> Source records
▼▼▼
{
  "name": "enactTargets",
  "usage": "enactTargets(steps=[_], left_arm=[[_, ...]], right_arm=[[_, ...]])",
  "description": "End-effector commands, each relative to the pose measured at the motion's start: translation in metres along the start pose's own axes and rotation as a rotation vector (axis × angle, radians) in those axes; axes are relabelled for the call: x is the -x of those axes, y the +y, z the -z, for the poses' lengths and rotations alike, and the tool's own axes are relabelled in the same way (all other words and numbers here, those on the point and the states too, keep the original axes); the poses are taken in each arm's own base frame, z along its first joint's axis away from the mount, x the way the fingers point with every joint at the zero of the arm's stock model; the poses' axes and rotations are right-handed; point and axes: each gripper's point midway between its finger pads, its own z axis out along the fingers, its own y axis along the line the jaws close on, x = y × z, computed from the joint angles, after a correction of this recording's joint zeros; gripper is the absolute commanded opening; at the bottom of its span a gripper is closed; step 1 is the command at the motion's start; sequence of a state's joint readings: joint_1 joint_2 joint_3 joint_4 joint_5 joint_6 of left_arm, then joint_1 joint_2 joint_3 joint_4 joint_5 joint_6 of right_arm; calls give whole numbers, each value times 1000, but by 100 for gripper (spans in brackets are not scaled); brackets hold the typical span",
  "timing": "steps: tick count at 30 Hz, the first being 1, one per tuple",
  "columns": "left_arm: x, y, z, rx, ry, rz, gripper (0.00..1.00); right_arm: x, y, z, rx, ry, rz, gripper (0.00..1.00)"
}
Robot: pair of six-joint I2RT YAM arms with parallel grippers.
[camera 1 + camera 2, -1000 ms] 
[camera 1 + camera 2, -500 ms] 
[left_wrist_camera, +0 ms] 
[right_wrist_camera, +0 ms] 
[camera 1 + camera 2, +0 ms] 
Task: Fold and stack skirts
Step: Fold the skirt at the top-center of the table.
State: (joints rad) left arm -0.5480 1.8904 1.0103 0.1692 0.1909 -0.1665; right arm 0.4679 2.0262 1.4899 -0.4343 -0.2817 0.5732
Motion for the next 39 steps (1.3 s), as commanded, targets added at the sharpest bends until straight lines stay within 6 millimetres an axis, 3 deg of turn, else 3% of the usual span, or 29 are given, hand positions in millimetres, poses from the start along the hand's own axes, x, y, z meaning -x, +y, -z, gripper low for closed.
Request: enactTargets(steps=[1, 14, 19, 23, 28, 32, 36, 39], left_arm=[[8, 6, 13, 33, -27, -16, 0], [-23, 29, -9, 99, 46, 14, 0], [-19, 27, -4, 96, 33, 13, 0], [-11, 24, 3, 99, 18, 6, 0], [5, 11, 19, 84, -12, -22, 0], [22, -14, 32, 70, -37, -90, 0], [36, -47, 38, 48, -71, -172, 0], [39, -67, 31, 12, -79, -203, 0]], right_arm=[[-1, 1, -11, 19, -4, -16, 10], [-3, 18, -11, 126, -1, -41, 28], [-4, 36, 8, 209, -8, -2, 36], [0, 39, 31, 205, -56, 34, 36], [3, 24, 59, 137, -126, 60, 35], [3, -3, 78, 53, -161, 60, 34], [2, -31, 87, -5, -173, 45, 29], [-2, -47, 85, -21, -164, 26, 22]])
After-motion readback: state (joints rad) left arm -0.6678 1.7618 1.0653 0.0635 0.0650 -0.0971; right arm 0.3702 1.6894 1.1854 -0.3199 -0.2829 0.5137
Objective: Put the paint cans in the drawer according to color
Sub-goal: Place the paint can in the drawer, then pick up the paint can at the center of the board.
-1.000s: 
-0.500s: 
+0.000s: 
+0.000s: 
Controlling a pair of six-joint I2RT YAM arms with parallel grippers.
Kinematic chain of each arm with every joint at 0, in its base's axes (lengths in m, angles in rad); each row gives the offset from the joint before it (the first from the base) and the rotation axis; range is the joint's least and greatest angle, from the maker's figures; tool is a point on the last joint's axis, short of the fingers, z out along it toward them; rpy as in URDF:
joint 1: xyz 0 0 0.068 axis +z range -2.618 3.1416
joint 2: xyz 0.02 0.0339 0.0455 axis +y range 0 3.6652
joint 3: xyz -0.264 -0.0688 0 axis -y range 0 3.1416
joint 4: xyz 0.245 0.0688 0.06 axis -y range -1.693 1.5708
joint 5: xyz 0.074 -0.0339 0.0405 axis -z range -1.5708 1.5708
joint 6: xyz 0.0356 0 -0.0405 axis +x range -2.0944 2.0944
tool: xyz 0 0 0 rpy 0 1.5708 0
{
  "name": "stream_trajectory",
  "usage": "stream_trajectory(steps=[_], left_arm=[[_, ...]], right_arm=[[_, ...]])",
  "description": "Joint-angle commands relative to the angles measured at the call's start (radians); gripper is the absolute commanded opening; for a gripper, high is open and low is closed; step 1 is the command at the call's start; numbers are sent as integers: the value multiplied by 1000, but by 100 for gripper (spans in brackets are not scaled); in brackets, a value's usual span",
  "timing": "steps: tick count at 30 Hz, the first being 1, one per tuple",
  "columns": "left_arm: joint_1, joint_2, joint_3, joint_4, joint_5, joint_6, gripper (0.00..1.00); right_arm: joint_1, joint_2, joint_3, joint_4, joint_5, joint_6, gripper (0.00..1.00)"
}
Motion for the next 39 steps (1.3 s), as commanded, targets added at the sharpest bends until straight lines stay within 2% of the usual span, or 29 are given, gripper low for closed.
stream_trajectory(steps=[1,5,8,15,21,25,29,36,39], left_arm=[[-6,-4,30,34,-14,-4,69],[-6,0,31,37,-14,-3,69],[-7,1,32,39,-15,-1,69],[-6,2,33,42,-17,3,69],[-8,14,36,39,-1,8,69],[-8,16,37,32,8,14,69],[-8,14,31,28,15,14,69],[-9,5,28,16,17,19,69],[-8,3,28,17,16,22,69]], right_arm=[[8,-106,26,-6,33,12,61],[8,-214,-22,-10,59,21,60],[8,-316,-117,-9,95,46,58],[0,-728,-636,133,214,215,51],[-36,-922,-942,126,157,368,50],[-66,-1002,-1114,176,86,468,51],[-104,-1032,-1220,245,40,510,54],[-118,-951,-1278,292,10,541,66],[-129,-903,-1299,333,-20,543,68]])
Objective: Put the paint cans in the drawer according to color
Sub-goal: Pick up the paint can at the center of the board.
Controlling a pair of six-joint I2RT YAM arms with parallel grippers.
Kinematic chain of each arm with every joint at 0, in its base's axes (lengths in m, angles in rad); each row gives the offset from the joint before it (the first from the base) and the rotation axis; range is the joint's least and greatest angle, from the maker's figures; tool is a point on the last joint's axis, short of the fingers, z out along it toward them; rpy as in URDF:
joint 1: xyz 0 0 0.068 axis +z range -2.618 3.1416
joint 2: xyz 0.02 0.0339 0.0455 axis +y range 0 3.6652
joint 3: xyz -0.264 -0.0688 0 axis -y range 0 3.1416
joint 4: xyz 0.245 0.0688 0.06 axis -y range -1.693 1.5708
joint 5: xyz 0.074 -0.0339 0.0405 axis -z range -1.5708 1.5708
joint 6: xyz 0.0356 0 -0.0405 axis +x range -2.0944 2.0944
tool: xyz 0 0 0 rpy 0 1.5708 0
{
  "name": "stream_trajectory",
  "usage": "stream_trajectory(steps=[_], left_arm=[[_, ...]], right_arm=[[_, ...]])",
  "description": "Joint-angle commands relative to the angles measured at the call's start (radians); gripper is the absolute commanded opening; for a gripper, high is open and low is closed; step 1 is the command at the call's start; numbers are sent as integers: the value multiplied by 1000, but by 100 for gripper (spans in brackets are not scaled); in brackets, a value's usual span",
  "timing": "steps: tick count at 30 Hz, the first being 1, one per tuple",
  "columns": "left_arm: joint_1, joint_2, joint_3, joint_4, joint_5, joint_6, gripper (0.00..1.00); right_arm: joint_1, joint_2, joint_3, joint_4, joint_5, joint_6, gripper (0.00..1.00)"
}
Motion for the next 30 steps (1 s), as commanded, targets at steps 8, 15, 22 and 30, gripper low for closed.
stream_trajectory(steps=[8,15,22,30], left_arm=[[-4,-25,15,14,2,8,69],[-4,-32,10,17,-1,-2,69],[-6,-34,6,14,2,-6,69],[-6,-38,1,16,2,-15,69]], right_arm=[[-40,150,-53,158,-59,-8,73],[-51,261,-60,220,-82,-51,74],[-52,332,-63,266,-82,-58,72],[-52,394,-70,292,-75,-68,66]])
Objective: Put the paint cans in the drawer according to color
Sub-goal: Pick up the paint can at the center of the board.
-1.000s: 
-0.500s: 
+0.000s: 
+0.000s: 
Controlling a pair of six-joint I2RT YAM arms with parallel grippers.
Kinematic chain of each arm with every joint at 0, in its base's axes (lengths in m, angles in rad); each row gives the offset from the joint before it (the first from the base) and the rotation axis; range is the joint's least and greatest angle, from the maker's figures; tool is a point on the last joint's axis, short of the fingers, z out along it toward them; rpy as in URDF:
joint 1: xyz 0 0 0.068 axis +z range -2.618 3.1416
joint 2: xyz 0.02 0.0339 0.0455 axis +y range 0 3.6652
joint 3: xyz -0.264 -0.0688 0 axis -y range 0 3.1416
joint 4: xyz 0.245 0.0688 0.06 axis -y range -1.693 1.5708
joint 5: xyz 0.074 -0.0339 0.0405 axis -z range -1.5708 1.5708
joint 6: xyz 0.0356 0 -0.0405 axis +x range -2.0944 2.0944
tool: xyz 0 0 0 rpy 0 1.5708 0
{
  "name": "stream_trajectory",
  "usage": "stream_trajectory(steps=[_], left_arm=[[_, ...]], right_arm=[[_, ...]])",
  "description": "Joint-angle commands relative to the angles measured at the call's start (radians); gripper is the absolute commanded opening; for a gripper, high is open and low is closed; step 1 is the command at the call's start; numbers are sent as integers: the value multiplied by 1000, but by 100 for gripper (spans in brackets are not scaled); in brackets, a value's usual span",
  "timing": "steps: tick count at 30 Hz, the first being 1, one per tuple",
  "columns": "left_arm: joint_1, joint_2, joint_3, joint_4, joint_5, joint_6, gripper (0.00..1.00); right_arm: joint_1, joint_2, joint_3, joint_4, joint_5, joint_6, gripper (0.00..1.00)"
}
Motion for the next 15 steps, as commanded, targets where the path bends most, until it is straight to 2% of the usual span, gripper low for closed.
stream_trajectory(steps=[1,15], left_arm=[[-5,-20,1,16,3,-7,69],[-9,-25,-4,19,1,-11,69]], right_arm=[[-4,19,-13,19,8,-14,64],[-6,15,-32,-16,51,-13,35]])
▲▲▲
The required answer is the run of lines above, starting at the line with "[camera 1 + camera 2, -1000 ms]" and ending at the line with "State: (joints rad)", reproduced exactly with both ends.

[camera 1 + camera 2, -1000 ms] 
[camera 1 + camera 2, -500 ms] 
[left_wrist_camera, +0 ms] 
[right_wrist_camera, +0 ms] 
[camera 1 + camera 2, +0 ms] 
Task: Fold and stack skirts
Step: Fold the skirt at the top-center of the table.
State: (joints rad) left arm -0.5480 1.8904 1.0103 0.1692 0.1909 -0.1665; right arm 0.4679 2.0262 1.4899 -0.4343 -0.2817 0.5732

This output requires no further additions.